**Task goal:**
Set the records down again, exactly, without their images.

**Data for the task:**

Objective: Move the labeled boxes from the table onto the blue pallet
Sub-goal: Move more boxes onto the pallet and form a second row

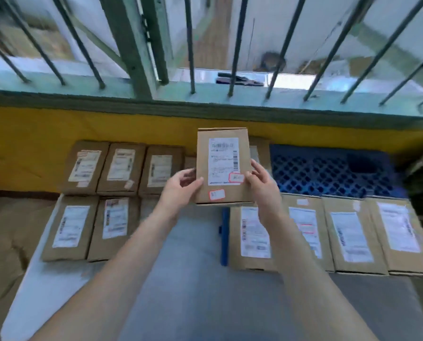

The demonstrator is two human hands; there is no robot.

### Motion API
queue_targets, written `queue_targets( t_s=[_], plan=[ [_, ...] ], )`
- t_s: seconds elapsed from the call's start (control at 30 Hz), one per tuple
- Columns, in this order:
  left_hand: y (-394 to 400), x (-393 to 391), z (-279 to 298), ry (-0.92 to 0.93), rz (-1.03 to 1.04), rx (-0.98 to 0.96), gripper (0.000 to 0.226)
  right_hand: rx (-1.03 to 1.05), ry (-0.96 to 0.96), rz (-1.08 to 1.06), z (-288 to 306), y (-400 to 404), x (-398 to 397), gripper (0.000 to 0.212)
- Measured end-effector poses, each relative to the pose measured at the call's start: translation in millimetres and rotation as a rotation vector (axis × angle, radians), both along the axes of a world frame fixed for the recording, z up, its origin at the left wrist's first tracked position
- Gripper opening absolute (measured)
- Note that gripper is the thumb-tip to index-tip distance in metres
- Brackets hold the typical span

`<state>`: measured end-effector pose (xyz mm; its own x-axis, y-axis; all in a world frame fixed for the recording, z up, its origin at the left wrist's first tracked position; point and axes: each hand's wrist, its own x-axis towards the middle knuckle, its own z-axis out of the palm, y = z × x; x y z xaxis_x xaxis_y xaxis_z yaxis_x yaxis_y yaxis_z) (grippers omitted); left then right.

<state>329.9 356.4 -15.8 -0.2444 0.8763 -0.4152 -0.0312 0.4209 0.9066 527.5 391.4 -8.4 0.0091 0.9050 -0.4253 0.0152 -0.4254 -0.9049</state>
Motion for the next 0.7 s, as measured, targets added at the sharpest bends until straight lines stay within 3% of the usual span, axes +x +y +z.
queue_targets(
  t_s=[0.17, 0.3, 0.43, 0.6, 0.7],
  plan=[
    [39.7, 124.5, 1.5, -0.031, -0.095, -0.088, 0.034, -0.015, 0.063, -0.031, 6.5, 18.8, 128.2, 0.043],
    [68.6, 183.3, -2.4, 0.053, -0.168, -0.100, 0.035, -0.064, -0.123, -0.109, -14.8, 48.9, 185.5, 0.044],
    [89.5, 216.5, -6.2, 0.229, -0.343, -0.047, 0.037, -0.078, -0.382, -0.159, -32.1, 80.9, 215.7, 0.032],
    [110.6, 225.0, -21.8, 0.393, -0.514, -0.037, 0.051, -0.023, -0.470, -0.038, -48.4, 108.5, 225.3, 0.030],
    [115.6, 223.9, -31.7, 0.487, -0.566, -0.006, 0.048, -0.011, -0.494, 0.035, -60.1, 111.3, 223.6, 0.031]
  ],
)
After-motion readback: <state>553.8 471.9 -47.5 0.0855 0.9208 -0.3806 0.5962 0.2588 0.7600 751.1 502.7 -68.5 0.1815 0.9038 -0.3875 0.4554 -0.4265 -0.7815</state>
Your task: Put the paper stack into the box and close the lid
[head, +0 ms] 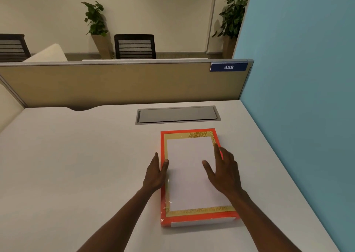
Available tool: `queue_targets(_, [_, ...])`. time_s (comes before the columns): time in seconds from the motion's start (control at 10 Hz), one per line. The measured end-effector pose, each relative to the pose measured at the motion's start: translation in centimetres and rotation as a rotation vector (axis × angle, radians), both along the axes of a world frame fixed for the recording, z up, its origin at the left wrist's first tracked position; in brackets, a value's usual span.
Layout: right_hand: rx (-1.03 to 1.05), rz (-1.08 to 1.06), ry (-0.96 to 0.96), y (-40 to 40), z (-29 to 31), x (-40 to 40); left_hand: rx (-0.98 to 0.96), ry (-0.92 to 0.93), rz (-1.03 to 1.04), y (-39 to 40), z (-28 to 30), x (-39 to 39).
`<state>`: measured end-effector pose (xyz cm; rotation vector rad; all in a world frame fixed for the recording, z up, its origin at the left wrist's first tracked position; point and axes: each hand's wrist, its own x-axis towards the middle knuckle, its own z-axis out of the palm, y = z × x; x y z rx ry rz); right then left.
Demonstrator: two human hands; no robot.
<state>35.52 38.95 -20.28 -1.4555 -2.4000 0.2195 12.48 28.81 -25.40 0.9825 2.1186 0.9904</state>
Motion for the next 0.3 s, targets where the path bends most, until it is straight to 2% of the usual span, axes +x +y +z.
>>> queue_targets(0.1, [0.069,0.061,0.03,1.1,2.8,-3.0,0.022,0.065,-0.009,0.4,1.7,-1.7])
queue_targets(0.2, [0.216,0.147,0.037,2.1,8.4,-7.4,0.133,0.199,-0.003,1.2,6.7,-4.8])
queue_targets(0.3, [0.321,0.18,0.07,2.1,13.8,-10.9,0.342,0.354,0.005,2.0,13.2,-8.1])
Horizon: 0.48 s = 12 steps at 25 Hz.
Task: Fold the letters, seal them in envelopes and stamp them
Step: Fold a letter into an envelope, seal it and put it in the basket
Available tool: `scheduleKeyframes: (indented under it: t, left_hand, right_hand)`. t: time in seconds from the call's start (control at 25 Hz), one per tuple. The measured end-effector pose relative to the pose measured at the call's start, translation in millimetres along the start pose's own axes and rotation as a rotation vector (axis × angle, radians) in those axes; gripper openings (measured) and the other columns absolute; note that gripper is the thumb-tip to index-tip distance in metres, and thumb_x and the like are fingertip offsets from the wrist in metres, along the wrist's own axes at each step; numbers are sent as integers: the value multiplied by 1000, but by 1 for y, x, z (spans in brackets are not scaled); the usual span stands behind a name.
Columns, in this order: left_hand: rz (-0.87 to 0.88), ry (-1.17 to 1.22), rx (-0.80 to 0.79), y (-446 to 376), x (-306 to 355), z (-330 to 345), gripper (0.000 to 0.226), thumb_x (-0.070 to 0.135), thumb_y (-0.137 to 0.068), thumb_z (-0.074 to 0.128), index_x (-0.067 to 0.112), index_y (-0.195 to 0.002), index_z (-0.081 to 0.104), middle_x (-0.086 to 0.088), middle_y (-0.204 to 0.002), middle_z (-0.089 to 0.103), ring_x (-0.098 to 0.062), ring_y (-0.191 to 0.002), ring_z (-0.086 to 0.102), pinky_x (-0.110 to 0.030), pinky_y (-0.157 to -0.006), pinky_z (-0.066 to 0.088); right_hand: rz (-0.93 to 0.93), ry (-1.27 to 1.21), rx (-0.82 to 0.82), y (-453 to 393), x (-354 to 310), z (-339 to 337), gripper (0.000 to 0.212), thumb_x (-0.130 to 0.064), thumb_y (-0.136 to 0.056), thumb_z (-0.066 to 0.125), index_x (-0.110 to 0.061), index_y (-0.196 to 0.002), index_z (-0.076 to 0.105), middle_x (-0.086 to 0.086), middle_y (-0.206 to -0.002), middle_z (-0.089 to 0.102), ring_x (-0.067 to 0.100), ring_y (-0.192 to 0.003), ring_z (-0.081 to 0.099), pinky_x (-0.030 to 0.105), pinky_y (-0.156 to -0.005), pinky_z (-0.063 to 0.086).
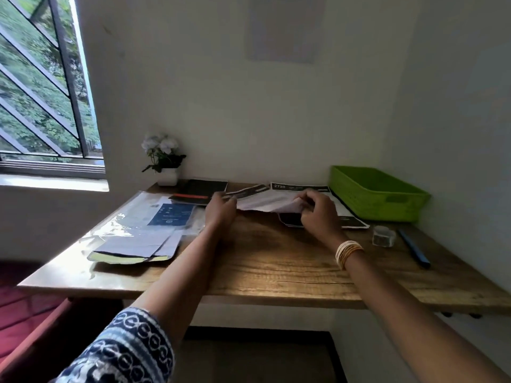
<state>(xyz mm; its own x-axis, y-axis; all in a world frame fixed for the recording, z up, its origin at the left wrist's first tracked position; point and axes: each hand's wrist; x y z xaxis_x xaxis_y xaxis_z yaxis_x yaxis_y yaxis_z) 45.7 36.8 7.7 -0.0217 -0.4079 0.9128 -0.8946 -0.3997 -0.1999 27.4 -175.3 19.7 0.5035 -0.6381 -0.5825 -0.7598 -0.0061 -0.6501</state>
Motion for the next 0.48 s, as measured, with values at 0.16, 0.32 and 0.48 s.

**Output below:**
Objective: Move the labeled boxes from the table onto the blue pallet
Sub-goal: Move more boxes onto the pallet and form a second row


The demonstrator is two human hands; there is no robot.

### Motion API
queue_targets, written `queue_targets( t_s=[_], plan=[ [_, ...] ], )`
- t_s: seconds elapsed from the call's start (control at 30 Hz), one per tuple
- Columns, in this order:
  left_hand: y (-394 to 400), x (-393 to 391), z (-279 to 298), ry (-0.92 to 0.93), rz (-1.03 to 1.04), rx (-0.98 to 0.96), gripper (0.000 to 0.226)
  right_hand: rx (-1.03 to 1.05), ry (-0.96 to 0.96), rz (-1.08 to 1.06), z (-288 to 306), y (-400 to 404), x (-398 to 397), gripper (0.000 to 0.212)
- Measured end-effector poses, each relative to the pose measured at the call's start: translation in millimetres and rotation as a rotation vector (axis × angle, radians), both along the axes of a world frame fixed for the recording, z up, its origin at the left wrist's first tracked position
- Gripper opening absolute (measured)
- Note that gripper is the thumb-tip to index-tip distance in metres
- Brackets hold the typical span

`<state>`: measured end-effector pose (xyz mm; its own x-axis, y-axis; all in a world frame fixed for the recording, z up, its origin at the left wrist's first tracked position; point and axes: each hand's wrist, its own x-axis towards the middle knuckle, its own z-axis out of the palm, y = z × x; x y z xaxis_x xaxis_y xaxis_z yaxis_x yaxis_y yaxis_z) (grippers omitted); left then right.

<state>329.9 356.4 -15.8 -0.2444 0.8763 -0.4152 -0.0312 0.4209 0.9066 527.5 391.4 -8.4 0.0091 0.9050 -0.4253 0.0152 -0.4254 -0.9049</state>
Motion for the next 0.7 s, as measured, targets added at the sharpest bends until straight lines stay within 3% of the usual span, axes +x +y +z.
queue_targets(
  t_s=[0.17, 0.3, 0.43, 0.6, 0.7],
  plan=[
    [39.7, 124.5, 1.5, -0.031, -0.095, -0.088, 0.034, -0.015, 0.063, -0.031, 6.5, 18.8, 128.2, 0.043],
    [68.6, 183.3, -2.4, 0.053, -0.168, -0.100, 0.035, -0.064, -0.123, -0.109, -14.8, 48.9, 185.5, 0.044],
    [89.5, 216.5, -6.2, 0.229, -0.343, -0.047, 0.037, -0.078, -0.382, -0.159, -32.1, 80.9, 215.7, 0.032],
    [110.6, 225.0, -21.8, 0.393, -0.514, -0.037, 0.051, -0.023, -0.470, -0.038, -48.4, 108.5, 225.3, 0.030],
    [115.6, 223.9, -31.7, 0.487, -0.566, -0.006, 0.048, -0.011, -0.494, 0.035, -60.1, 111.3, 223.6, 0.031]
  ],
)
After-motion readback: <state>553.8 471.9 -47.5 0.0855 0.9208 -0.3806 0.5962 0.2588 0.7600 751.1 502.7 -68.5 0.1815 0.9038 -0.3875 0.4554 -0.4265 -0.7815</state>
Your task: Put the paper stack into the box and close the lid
[head, +0 ms] 
Available tool: `queue_targets(_, [_, ...])`. time_s (comes before the columns): time in seconds from the motion's start (control at 10 Hz), one per line. The measured end-effector pose, each relative to the pose measured at the motion's start: translation in centimetres and rotation as a rotation vector (axis × angle, radians), both along the axes of a world frame fixed for the recording, z up, its origin at the left wrist's first tracked position; in brackets, a value's usual span.
Layout: right_hand: rx (-1.03 to 1.05), rz (-1.08 to 1.06), ry (-0.96 to 0.96), y (-40 to 40), z (-29 to 31), x (-40 to 40); left_hand: rx (-0.98 to 0.96), ry (-0.92 to 0.93), rz (-1.03 to 1.04), y (-39 to 40), z (-28 to 30), x (-39 to 39).
`<state>`: measured end-effector pose (xyz cm; rotation vector rad; all in a world frame fixed for the recording, z up, its origin at the left wrist's first tracked position; point and axes: each hand's wrist, its own x-axis towards the middle knuckle, its own z-axis out of the palm, y = z × x; x y z rx ry rz); right then left.
Demonstrator: two human hands; no robot.
<state>35.52 38.95 -20.28 -1.4555 -2.4000 0.2195 12.48 28.81 -25.40 0.9825 2.1186 0.9904</state>
Motion for the next 0.3 s, targets where the path bends most, until it is straight to 2% of the usual span, axes +x +y +z.
>>> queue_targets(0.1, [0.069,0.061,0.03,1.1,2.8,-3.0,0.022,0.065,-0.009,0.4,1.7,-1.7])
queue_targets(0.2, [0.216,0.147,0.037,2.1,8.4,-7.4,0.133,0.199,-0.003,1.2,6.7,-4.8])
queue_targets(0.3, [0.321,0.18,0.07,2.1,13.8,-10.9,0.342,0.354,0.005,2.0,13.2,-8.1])
Horizon: 0.48 s = 12 steps at 25 Hz.
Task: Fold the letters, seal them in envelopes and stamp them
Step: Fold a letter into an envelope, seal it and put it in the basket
Available tool: `scheduleKeyframes: (indented under it: t, left_hand, right_hand)`. t: time in seconds from the call's start (control at 25 Hz), one per tuple. The measured end-effector pose relative to the pose measured at the call's start, translation in millimetres along the start pose's own axes and rotation as a rotation vector (axis × angle, radians) in those axes; gripper openings (measured) and the other columns absolute; note that gripper is the thumb-tip to index-tip distance in metres, and thumb_x and the like are fingertip offsets from the wrist in metres, along the wrist's own axes at each step; numbers are sent as integers: the value multiplied by 1000, but by 1 for y, x, z (spans in brackets are not scaled); the usual span stands behind a name.
Columns, in this order: left_hand: rz (-0.87 to 0.88), ry (-1.17 to 1.22), rx (-0.80 to 0.79), y (-446 to 376), x (-306 to 355), z (-330 to 345), gripper (0.000 to 0.226), thumb_x (-0.070 to 0.135), thumb_y (-0.137 to 0.068), thumb_z (-0.074 to 0.128), index_x (-0.067 to 0.112), index_y (-0.195 to 0.002), index_z (-0.081 to 0.104), middle_x (-0.086 to 0.088), middle_y (-0.204 to 0.002), middle_z (-0.089 to 0.103), ring_x (-0.098 to 0.062), ring_y (-0.191 to 0.002), ring_z (-0.086 to 0.102), pinky_x (-0.110 to 0.030), pinky_y (-0.157 to -0.006), pinky_z (-0.066 to 0.088); right_hand: rz (-0.93 to 0.93), ry (-1.27 to 1.21), rx (-0.82 to 0.82), y (-453 to 393), x (-354 to 310), z (-339 to 337), gripper (0.000 to 0.212), thumb_x (-0.130 to 0.064), thumb_y (-0.136 to 0.056), thumb_z (-0.066 to 0.125), index_x (-0.110 to 0.061), index_y (-0.196 to 0.002), index_z (-0.076 to 0.105), middle_x (-0.086 to 0.086), middle_y (-0.206 to -0.002), middle_z (-0.089 to 0.102), ring_x (-0.067 to 0.100), ring_y (-0.192 to 0.003), ring_z (-0.081 to 0.099), pinky_x (-0.030 to 0.105), pinky_y (-0.156 to -0.005), pinky_z (-0.063 to 0.086).
<state>(xyz mm; its own x-axis, y-axis; all in a world frame fixed for the recording, z up, its origin at the left wrist's first tracked position; point and axes: each hand's wrist; x y z xaxis_x xaxis_y xaxis_z yaxis_x yaxis_y yaxis_z) 45.7 36.8 7.7 -0.0217 -0.4079 0.9128 -0.8946 -0.3997 -0.1999 27.4 -175.3 19.7 0.5035 -0.6381 -0.5825 -0.7598 -0.0061 -0.6501</state>
Motion for the next 0.48 s, as measured, with values at 0.16, 0.32 and 0.48 s.

The answer has been given in its entirety.